→ Task statement
Please reproduce the entries that follow, keeping each word intact.

→ Available records
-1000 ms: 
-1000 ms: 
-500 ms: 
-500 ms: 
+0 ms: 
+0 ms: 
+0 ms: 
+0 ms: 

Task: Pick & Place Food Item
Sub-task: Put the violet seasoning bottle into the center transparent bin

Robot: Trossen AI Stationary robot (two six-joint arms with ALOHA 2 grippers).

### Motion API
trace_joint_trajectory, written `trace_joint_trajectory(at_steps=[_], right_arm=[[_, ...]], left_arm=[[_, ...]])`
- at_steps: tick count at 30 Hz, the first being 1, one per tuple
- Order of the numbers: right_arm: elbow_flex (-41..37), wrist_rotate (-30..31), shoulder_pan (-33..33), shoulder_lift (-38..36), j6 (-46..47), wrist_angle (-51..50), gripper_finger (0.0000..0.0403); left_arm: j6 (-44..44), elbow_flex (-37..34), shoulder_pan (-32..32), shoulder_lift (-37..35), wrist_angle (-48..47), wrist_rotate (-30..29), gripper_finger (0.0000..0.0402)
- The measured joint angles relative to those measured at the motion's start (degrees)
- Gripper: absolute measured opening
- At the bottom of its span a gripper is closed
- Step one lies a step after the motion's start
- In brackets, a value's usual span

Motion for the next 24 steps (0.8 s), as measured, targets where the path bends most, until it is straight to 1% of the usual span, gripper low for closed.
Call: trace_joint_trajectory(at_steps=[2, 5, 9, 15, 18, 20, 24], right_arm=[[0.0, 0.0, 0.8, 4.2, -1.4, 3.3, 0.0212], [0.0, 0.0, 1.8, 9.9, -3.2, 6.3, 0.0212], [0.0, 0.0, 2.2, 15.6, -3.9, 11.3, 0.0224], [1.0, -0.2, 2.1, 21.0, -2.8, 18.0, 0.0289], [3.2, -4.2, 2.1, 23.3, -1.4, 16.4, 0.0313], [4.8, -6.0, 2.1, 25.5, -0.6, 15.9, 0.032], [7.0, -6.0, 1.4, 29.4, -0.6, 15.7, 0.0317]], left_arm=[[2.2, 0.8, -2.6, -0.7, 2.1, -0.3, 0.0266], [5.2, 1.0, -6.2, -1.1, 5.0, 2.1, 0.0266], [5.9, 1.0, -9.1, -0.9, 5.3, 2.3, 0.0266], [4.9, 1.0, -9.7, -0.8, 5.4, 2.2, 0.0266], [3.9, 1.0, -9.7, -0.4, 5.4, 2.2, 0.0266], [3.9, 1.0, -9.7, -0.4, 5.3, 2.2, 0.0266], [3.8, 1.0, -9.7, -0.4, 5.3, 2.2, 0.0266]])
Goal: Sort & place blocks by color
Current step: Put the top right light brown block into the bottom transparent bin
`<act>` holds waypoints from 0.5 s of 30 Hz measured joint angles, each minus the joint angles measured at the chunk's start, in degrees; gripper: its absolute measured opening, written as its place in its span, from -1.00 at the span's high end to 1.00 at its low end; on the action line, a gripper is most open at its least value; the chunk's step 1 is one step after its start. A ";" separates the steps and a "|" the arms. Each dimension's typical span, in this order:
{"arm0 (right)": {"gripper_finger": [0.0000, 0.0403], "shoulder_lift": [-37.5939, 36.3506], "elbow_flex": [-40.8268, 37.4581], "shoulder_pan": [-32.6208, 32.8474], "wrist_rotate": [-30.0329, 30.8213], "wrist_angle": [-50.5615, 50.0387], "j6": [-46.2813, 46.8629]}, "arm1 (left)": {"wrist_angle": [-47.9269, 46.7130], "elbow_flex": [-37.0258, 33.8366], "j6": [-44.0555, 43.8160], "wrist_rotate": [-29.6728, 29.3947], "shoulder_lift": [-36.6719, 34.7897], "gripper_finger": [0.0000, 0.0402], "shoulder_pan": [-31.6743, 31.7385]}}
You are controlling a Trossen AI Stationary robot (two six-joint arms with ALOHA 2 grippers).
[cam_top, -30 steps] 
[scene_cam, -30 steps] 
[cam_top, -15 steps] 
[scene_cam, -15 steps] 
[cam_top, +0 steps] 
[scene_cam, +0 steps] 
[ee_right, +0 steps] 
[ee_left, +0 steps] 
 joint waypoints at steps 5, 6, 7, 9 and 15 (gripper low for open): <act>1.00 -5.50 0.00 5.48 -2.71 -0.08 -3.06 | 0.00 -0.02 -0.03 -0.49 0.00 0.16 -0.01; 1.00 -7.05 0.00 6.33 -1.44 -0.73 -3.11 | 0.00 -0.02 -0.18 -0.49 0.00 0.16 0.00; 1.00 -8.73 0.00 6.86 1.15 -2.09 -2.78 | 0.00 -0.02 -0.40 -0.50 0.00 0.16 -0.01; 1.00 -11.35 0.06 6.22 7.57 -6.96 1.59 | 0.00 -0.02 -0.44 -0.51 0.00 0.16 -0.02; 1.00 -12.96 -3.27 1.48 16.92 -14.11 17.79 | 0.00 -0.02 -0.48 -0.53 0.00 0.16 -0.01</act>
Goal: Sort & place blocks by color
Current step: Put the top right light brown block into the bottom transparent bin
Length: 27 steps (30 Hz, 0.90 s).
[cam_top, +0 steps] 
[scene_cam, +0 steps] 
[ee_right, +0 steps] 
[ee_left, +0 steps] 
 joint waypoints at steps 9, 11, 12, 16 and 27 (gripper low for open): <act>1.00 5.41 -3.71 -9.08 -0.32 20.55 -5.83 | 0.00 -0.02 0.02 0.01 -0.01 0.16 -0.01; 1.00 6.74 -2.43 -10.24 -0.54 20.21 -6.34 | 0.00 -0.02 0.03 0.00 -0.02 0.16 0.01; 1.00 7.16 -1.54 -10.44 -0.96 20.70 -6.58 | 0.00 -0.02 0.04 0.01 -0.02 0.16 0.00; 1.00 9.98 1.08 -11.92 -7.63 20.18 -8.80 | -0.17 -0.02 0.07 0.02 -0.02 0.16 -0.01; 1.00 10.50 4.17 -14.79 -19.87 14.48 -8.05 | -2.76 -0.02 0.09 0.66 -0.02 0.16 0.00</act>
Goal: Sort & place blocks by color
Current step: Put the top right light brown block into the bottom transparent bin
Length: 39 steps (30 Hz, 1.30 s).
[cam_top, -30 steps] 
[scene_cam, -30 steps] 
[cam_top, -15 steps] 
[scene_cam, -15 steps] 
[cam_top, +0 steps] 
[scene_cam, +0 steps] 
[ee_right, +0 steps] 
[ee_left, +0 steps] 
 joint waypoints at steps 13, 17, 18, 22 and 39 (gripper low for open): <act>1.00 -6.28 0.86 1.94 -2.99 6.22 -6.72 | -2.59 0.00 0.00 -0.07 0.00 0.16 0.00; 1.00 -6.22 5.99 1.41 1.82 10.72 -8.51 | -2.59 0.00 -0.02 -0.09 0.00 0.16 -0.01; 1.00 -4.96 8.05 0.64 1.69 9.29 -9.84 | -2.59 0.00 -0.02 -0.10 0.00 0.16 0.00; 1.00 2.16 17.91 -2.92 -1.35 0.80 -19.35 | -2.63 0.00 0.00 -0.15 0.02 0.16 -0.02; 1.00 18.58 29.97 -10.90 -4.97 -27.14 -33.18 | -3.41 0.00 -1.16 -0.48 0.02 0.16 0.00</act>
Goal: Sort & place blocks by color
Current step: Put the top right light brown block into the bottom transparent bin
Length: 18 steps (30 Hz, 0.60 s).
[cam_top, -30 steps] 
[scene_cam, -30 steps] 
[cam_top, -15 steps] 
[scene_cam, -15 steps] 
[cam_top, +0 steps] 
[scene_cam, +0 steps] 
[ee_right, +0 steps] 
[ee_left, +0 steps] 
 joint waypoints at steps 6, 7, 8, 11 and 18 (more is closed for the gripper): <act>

→ Answer section
-1000 ms: 
-1000 ms: 
-500 ms: 
-500 ms: 
+0 ms: 
+0 ms: 
+0 ms: 
+0 ms: 

Task: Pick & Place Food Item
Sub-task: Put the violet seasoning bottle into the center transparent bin

Robot: Trossen AI Stationary robot (two six-joint arms with ALOHA 2 grippers).

### Motion API
trace_joint_trajectory, written `trace_joint_trajectory(at_steps=[_], right_arm=[[_, ...]], left_arm=[[_, ...]])`
- at_steps: tick count at 30 Hz, the first being 1, one per tuple
- Order of the numbers: right_arm: elbow_flex (-41..37), wrist_rotate (-30..31), shoulder_pan (-33..33), shoulder_lift (-38..36), j6 (-46..47), wrist_angle (-51..50), gripper_finger (0.0000..0.0403); left_arm: j6 (-44..44), elbow_flex (-37..34), shoulder_pan (-32..32), shoulder_lift (-37..35), wrist_angle (-48..47), wrist_rotate (-30..29), gripper_finger (0.0000..0.0402)
- The measured joint angles relative to those measured at the motion's start (degrees)
- Gripper: absolute measured opening
- At the bottom of its span a gripper is closed
- Step one lies a step after the motion's start
- In brackets, a value's usual span

Motion for the next 24 steps (0.8 s), as measured, targets where the path bends most, until it is straight to 1% of the usual span, gripper low for closed.
Call: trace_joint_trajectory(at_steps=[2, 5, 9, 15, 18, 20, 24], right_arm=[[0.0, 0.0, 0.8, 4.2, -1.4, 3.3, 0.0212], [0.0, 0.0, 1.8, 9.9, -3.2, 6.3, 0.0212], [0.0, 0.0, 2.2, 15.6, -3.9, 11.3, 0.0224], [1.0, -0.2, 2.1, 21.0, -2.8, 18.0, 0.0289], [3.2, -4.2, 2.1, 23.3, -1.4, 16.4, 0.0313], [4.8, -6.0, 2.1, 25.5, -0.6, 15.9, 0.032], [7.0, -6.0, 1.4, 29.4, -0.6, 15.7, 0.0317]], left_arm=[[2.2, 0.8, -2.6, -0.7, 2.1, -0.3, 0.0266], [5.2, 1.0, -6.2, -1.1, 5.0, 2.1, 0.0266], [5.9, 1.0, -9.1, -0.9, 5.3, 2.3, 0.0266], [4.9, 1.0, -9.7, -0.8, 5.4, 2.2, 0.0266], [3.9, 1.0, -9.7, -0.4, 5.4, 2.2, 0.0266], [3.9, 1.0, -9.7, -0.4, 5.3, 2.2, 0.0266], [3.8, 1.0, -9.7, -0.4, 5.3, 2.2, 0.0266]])
Goal: Sort & place blocks by color
Current step: Put the top right light brown block into the bottom transparent bin
`<act>` holds waypoints from 0.5 s of 30 Hz measured joint angles, each minus the joint angles measured at the chunk's start, in degrees; gripper: its absolute measured opening, written as its place in its span, from -1.00 at the span's high end to 1.00 at its low end; on the action line, a gripper is most open at its least value; the chunk's step 1 is one step after its start. A ";" separates the steps and a "|" the arms. Each dimension's typical span, in this order:
{"arm0 (right)": {"gripper_finger": [0.0000, 0.0403], "shoulder_lift": [-37.5939, 36.3506], "elbow_flex": [-40.8268, 37.4581], "shoulder_pan": [-32.6208, 32.8474], "wrist_rotate": [-30.0329, 30.8213], "wrist_angle": [-50.5615, 50.0387], "j6": [-46.2813, 46.8629]}, "arm1 (left)": {"wrist_angle": [-47.9269, 46.7130], "elbow_flex": [-37.0258, 33.8366], "j6": [-44.0555, 43.8160], "wrist_rotate": [-29.6728, 29.3947], "shoulder_lift": [-36.6719, 34.7897], "gripper_finger": [0.0000, 0.0402], "shoulder_pan": [-31.6743, 31.7385]}}
You are controlling a Trossen AI Stationary robot (two six-joint arms with ALOHA 2 grippers).
[cam_top, -30 steps] 
[scene_cam, -30 steps] 
[cam_top, -15 steps] 
[scene_cam, -15 steps] 
[cam_top, +0 steps] 
[scene_cam, +0 steps] 
[ee_right, +0 steps] 
[ee_left, +0 steps] 
 joint waypoints at steps 5, 6, 7, 9 and 15 (gripper low for open): <act>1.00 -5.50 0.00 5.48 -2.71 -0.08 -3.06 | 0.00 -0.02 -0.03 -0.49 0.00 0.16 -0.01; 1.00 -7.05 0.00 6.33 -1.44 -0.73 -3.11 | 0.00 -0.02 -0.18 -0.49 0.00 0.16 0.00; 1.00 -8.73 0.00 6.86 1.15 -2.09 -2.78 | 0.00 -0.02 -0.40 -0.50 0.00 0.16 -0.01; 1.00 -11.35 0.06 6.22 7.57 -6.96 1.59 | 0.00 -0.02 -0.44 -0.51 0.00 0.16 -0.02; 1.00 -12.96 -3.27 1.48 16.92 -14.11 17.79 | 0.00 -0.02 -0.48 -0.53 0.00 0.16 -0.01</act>
Goal: Sort & place blocks by color
Current step: Put the top right light brown block into the bottom transparent bin
Length: 27 steps (30 Hz, 0.90 s).
[cam_top, +0 steps] 
[scene_cam, +0 steps] 
[ee_right, +0 steps] 
[ee_left, +0 steps] 
 joint waypoints at steps 9, 11, 12, 16 and 27 (gripper low for open): <act>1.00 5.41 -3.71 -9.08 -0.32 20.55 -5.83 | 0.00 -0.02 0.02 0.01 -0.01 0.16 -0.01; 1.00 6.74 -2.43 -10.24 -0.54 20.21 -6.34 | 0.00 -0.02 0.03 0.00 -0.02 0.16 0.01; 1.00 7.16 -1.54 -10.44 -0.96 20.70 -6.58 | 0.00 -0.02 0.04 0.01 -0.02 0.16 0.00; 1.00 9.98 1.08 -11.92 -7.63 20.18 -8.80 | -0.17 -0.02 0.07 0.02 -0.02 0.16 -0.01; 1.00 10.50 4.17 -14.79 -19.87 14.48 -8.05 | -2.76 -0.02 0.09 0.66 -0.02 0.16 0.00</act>
Goal: Sort & place blocks by color
Current step: Put the top right light brown block into the bottom transparent bin
Length: 39 steps (30 Hz, 1.30 s).
[cam_top, -30 steps] 
[scene_cam, -30 steps] 
[cam_top, -15 steps] 
[scene_cam, -15 steps] 
[cam_top, +0 steps] 
[scene_cam, +0 steps] 
[ee_right, +0 steps] 
[ee_left, +0 steps] 
 joint waypoints at steps 13, 17, 18, 22 and 39 (gripper low for open): <act>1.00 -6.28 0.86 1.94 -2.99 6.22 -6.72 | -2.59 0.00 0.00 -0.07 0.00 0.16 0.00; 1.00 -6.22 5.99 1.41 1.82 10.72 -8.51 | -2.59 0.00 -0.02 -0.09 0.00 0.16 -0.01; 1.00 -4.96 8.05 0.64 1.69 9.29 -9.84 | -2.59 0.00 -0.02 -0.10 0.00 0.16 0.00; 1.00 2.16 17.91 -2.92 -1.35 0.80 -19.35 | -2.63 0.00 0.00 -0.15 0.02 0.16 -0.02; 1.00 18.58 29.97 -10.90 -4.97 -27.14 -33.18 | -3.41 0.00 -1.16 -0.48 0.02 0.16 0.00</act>
Goal: Sort & place blocks by color
Current step: Put the top right light brown block into the bottom transparent bin
Length: 18 steps (30 Hz, 0.60 s).
[cam_top, -30 steps] 
[scene_cam, -30 steps] 
[cam_top, -15 steps] 
[scene_cam, -15 steps] 
[cam_top, +0 steps] 
[scene_cam, +0 steps] 
[ee_right, +0 steps] 
[ee_left, +0 steps] 
 joint waypoints at steps 6, 7, 8, 11 and 18 (more is closed for the gripper): <act>

That finishes the output.